**WHAT THE TASK ASKS**
Reproduce the entire listing below exactly.

== Segment start ==

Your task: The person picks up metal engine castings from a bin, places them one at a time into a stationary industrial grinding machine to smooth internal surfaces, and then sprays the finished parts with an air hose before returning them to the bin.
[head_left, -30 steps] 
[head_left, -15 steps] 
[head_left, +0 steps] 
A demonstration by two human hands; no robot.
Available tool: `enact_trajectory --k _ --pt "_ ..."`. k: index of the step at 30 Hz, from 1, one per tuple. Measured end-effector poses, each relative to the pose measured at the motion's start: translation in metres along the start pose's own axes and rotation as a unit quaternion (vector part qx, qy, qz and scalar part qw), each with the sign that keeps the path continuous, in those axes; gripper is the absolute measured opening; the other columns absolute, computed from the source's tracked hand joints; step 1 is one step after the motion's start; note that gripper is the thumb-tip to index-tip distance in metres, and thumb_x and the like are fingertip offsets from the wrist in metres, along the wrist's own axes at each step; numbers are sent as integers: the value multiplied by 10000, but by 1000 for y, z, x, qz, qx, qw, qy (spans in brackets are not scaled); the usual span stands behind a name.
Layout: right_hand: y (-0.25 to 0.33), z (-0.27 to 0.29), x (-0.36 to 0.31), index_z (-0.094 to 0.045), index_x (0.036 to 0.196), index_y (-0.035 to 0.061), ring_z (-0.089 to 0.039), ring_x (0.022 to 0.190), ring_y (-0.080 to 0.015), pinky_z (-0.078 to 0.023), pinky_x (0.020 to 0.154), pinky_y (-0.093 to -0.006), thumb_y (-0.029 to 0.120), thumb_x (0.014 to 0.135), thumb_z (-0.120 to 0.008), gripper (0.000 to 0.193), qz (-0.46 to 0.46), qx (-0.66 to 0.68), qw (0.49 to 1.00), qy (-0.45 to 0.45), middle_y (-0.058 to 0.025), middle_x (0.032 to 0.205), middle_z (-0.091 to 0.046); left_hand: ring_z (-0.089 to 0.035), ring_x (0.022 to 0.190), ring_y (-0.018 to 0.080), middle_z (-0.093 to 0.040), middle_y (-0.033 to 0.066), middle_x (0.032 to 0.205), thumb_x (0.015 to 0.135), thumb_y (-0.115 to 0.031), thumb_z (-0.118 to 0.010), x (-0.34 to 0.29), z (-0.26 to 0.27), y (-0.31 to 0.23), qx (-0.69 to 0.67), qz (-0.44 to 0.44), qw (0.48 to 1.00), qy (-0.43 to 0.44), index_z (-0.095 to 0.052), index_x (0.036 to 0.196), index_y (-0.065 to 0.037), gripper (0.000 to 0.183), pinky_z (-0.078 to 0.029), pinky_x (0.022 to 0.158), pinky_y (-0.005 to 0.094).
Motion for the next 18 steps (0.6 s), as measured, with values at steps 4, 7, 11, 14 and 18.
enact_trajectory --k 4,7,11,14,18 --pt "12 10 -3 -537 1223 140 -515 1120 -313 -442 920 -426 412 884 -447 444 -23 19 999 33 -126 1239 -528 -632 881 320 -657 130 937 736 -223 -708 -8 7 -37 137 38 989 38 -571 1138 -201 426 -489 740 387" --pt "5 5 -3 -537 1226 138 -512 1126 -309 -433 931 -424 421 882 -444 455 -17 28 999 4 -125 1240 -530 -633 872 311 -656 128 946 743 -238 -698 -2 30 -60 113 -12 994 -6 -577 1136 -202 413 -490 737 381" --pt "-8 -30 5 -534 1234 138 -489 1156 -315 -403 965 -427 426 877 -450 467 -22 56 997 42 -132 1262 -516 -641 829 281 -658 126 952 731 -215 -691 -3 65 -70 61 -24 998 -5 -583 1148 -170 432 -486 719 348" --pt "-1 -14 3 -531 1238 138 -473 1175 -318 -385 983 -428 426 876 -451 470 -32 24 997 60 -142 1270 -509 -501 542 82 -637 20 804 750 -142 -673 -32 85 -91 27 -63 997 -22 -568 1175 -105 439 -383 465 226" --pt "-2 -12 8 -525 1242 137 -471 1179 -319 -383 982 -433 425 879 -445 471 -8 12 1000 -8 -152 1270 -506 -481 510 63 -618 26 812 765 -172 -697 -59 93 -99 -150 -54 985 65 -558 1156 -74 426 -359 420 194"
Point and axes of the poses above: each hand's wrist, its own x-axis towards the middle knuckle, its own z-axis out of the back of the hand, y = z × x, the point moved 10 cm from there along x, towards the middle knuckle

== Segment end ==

**RESULT OF THIS EXERCISE**
Your task: The person picks up metal engine castings from a bin, places them one at a time into a stationary industrial grinding machine to smooth internal surfaces, and then sprays the finished parts with an air hose before returning them to the bin.
[head_left, -30 steps] 
[head_left, -15 steps] 
[head_left, +0 steps] 
A demonstration by two human hands; no robot.
Available tool: `enact_trajectory --k _ --pt "_ ..."`. k: index of the step at 30 Hz, from 1, one per tuple. Measured end-effector poses, each relative to the pose measured at the motion's start: translation in metres along the start pose's own axes and rotation as a unit quaternion (vector part qx, qy, qz and scalar part qw), each with the sign that keeps the path continuous, in those axes; gripper is the absolute measured opening; the other columns absolute, computed from the source's tracked hand joints; step 1 is one step after the motion's start; note that gripper is the thumb-tip to index-tip distance in metres, and thumb_x and the like are fingertip offsets from the wrist in metres, along the wrist's own axes at each step; numbers are sent as integers: the value multiplied by 10000, but by 1000 for y, z, x, qz, qx, qw, qy (spans in brackets are not scaled); the usual span stands behind a name.
Layout: right_hand: y (-0.25 to 0.33), z (-0.27 to 0.29), x (-0.36 to 0.31), index_z (-0.094 to 0.045), index_x (0.036 to 0.196), index_y (-0.035 to 0.061), ring_z (-0.089 to 0.039), ring_x (0.022 to 0.190), ring_y (-0.080 to 0.015), pinky_z (-0.078 to 0.023), pinky_x (0.020 to 0.154), pinky_y (-0.093 to -0.006), thumb_y (-0.029 to 0.120), thumb_x (0.014 to 0.135), thumb_z (-0.120 to 0.008), gripper (0.000 to 0.193), qz (-0.46 to 0.46), qx (-0.66 to 0.68), qw (0.49 to 1.00), qy (-0.45 to 0.45), middle_y (-0.058 to 0.025), middle_x (0.032 to 0.205), middle_z (-0.091 to 0.046); left_hand: ring_z (-0.089 to 0.035), ring_x (0.022 to 0.190), ring_y (-0.018 to 0.080), middle_z (-0.093 to 0.040), middle_y (-0.033 to 0.066), middle_x (0.032 to 0.205), thumb_x (0.015 to 0.135), thumb_y (-0.115 to 0.031), thumb_z (-0.118 to 0.010), x (-0.34 to 0.29), z (-0.26 to 0.27), y (-0.31 to 0.23), qx (-0.69 to 0.67), qz (-0.44 to 0.44), qw (0.48 to 1.00), qy (-0.43 to 0.44), index_z (-0.095 to 0.052), index_x (0.036 to 0.196), index_y (-0.065 to 0.037), gripper (0.000 to 0.183), pinky_z (-0.078 to 0.029), pinky_x (0.022 to 0.158), pinky_y (-0.005 to 0.094).
Motion for the next 18 steps (0.6 s), as measured, with values at steps 4, 7, 11, 14 and 18.
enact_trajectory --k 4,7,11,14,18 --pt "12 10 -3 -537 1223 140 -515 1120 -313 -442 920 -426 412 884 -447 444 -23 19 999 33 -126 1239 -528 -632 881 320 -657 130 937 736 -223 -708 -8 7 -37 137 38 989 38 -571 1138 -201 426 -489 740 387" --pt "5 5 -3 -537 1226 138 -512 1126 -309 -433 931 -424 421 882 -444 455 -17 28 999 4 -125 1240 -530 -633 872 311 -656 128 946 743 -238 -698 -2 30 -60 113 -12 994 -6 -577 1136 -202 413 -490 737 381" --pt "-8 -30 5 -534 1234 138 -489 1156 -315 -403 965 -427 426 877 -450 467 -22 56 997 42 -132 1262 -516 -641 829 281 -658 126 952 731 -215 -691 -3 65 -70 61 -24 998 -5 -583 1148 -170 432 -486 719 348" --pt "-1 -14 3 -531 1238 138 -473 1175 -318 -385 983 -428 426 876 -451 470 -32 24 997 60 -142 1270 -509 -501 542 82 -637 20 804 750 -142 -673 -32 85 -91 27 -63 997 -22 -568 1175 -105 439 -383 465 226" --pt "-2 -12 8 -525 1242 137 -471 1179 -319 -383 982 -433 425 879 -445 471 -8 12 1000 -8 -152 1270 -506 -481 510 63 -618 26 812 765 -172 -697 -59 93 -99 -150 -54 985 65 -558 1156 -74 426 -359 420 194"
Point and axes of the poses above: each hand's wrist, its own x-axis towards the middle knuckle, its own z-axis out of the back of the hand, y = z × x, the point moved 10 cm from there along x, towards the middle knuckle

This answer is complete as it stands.